Visible suture surgery, thanks to origami equipment

Mechanical engineers who used origami rules to shrink and compress equipment on spaceflight are now using their knowledge to build small robotic surgical instruments. They see a future in which surgical incisions become so small that they do not require stitches and close on their own.

U.S. researchers present some of their origami-inspired technologies at Intuitive Surgical. The company has developed the Da Vinci surgical robot, which helps surgeons perform operations such as removing the prostate with a few small incisions.

“Our goal is to shrink the gaps, and in this way, we are building a tool that can enter through small gaps and perform surgeries,” the researchers said.

Surgical instruments have reached their peak in this industry and cannot be made smaller with the same old designs.

The team developed a method that does not require articulated joints and uses origami toes to make movements possible.

One of the things they are working on. They are robotic pliers that can be inserted through a 3 mm hole.
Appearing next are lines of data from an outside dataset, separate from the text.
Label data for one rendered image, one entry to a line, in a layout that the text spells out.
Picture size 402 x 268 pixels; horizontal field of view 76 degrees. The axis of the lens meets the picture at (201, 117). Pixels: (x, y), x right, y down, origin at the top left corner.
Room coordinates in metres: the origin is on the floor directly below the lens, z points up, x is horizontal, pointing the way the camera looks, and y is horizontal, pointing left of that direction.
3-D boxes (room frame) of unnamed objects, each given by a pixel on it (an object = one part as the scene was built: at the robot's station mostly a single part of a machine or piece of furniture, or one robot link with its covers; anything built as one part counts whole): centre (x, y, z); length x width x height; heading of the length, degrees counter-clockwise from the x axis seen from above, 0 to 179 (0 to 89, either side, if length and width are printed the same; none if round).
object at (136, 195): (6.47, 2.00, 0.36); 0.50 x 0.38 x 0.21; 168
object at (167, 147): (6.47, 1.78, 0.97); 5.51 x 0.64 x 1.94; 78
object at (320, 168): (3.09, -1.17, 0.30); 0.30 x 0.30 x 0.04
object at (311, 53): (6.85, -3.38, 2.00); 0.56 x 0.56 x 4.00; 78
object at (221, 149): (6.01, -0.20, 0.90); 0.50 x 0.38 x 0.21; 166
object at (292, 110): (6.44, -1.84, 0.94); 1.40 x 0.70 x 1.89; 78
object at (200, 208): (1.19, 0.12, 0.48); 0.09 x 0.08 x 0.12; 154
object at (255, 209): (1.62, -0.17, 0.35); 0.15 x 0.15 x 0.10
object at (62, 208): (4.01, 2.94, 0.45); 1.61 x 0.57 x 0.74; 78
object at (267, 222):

They are about the diameter of a mobile phone or computer charger.

Need to get bigger in vivo

The team is also working on a concept called ” de-blind ” that enters as a smooth surface through a small slit and then into two round surfaces that can slide on top of each other – like moving two beads on one. Other in the spine.

The researchers wrote their idea for De Core and how it works in an article published in Mechanism and Machine Theory. This paper describes the physical model that showed the map and the space required in the flat and open positions.

The researchers said that these are the same methods they used to make spacecraft for NASA and are using them for medical devices. They pointed out the similarities in the criteria:

Those who build spacecraft want their products to be small and compact, because in a spacecraft, the environment is highly optimal, but in space, they want the same large products, such as solar panels or antennas.

This, they added, is the same concept they apply to surgical instruments: we want objects to shrink to pass through the gap, but when they enter the body, we want to be much larger.

“The method they are developing – derived from origami – is very useful in shrinking and simplifying devices,” the researchers said.

Small instruments will enable a new range of surgeries. Our hope is to reach the day when we can act on small components of the nerves.